● ASSIGNMENT
Could you repeat the listing below exactly while leaving its pictures behind?
::: INFORMATION SHOWN :::
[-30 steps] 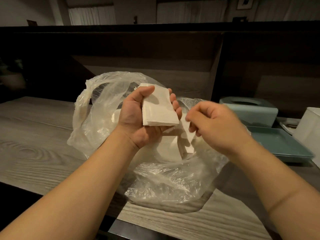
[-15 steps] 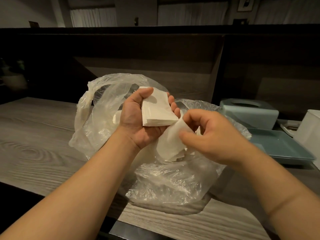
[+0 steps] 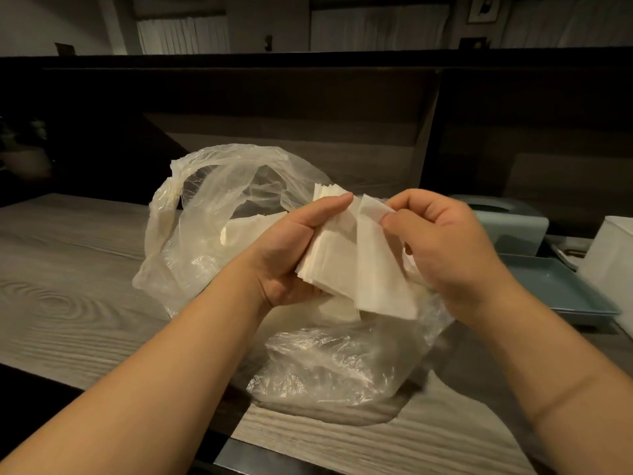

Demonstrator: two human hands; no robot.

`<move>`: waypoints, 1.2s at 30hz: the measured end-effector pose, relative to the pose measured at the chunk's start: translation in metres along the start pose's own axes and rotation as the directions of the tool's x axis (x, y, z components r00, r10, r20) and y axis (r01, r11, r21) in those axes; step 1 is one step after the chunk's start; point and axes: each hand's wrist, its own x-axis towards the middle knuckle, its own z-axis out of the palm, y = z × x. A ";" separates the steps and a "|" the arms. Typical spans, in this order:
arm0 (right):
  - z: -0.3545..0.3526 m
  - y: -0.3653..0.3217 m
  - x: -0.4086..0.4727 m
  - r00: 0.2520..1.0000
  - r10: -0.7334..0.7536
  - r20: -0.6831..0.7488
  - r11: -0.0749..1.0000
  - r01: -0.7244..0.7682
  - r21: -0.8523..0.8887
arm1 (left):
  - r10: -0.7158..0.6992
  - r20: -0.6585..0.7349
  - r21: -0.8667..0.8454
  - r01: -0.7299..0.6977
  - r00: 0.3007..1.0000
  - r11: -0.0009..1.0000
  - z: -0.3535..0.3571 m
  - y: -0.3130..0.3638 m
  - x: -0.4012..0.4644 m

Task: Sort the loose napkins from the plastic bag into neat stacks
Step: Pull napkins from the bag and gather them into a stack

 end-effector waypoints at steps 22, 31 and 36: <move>0.011 0.012 0.007 0.956 0.234 -0.179 0.972 -0.227 0.058 | 0.128 0.165 -0.275 -0.079 0.978 0.958 -0.012 0.001 0.007; 0.014 0.013 -0.005 0.970 0.196 0.143 0.763 -0.059 -0.643 | 0.210 0.004 -0.492 -0.181 0.978 0.852 -0.018 0.008 0.008; 0.023 0.015 -0.008 0.974 0.174 0.148 0.704 -0.017 -0.710 | 0.201 -0.017 -0.489 -0.184 0.979 0.853 -0.018 0.008 0.009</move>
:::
● PROBLEM SOLUTION
[-30 steps] 
[-15 steps] 
[+0 steps] 

Demonstrator: two human hands; no robot.

`<move>`: waypoints, 1.2s at 30hz: the measured end-effector pose, relative to the pose measured at the chunk's start: translation in metres along the start pose's own axes and rotation as the directions of the tool's x axis (x, y, z components r00, r10, r20) and y axis (r01, r11, r21) in those axes; step 1 is one step after the chunk's start; point and axes: each hand's wrist, its own x-axis towards the middle knuckle, its own z-axis out of the palm, y = z × x. A ";" separates the steps and a "|" the arms. Typical spans, in this order:
arm0 (right):
  - z: -0.3545..0.3526 m
  - y: -0.3653..0.3217 m
  - x: -0.4086..0.4727 m
  - r00: 0.2520..1.0000
  - r10: -0.7334..0.7536
  - r20: -0.6831..0.7488
  - r11: -0.0749..1.0000
  - r01: -0.7244..0.7682
  - r21: -0.8523..0.8887
arm1 (left):
  - r10: -0.7158..0.6992
  - r20: -0.6585..0.7349
  - r21: -0.8667..0.8454
  - r01: -0.7299..0.6977
  - r00: 0.3007..1.0000
  - r11: -0.0009..1.0000
  - z: -0.3535..0.3571 m
  - y: -0.3130..0.3638 m
  - x: -0.4012..0.4644 m

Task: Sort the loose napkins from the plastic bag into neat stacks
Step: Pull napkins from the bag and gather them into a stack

 end-effector waypoints at steps 22, 31 and 36: <move>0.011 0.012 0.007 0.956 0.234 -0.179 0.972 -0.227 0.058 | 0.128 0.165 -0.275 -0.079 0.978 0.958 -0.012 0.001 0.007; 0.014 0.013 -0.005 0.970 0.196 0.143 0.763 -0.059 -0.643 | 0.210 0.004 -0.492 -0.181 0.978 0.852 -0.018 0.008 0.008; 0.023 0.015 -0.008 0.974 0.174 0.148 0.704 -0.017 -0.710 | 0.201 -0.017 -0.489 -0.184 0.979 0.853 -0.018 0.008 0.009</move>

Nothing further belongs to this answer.